BfG Bank Die Gemeinwirtschaft hat ausgedient

Das traditionsreiche Geldinstitut ist seit Freitag endgültig schwedisch. Neuer Name ist SEB.

Frankfurt - Nach der Integration in die schwedische Finanzgruppe SEB hat die einstige Bank für Gemeinwirtschaft (BfG) nun auch den Namen ihrer Mutter übernommen. Dies teilte die neue SEB AG in Frankfurt mit.

Das Institut wird sich nun vorwiegend auf die Geschäftsfelder Vermögensverwaltung und Internet-Banking konzentrieren. Mehrere Sparten wurden abgestoßen, der Geschäftsbetrieb der erst zu Jahresbeginn 2001 übernommenen Berliner Deutsche Handelsbank AG sogar eingestellt.

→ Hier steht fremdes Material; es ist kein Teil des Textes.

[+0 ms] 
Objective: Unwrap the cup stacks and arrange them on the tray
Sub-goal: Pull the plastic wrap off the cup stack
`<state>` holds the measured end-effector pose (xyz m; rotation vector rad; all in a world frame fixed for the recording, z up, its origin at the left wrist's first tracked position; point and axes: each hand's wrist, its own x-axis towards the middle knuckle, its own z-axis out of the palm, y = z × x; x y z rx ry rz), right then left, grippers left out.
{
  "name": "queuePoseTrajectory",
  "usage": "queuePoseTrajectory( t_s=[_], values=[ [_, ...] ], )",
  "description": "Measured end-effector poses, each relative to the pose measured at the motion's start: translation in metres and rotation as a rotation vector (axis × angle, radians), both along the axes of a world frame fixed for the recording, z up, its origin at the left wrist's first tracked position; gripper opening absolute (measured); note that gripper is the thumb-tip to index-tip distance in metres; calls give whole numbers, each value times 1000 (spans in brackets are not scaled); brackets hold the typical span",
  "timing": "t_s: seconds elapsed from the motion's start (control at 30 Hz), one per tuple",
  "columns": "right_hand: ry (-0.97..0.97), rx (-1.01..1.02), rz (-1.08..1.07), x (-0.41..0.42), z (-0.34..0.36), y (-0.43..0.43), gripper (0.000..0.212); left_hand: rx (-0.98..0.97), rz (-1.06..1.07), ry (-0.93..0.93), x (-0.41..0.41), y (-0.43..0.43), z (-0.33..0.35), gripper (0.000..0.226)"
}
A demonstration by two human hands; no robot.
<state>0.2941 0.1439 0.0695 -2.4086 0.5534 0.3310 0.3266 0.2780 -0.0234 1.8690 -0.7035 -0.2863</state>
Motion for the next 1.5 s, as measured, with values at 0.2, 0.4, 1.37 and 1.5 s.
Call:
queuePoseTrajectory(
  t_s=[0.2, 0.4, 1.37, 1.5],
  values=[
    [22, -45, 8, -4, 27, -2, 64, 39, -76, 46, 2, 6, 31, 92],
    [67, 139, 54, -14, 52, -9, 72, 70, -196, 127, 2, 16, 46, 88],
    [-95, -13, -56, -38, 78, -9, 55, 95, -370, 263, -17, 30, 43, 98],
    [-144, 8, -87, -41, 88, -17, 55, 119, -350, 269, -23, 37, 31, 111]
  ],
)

Die SEB (Skandinaviska Enskilda Banken) ist seit Anfang 2000 neuer Eigentümer. Sie hatte das ehemals gewerkschaftseigene Kreditinstitut nach einer "Zwischenstation" Anfang der 90er Jahre bei der Aachener und Münchner Versicherungsgruppe von der staatlichen französischen Credit Lyonnais übernommen.

Personell war dieser Kulturwechsel schon vor der Umfirmierung vollzogen worden. Neuer Vorstandsvorsitzender ist seit gut einem Jahr der Schwede Lars Lundquist. Er hatte BfG-Chef Karl-Heinz Hülsmann abgelöst.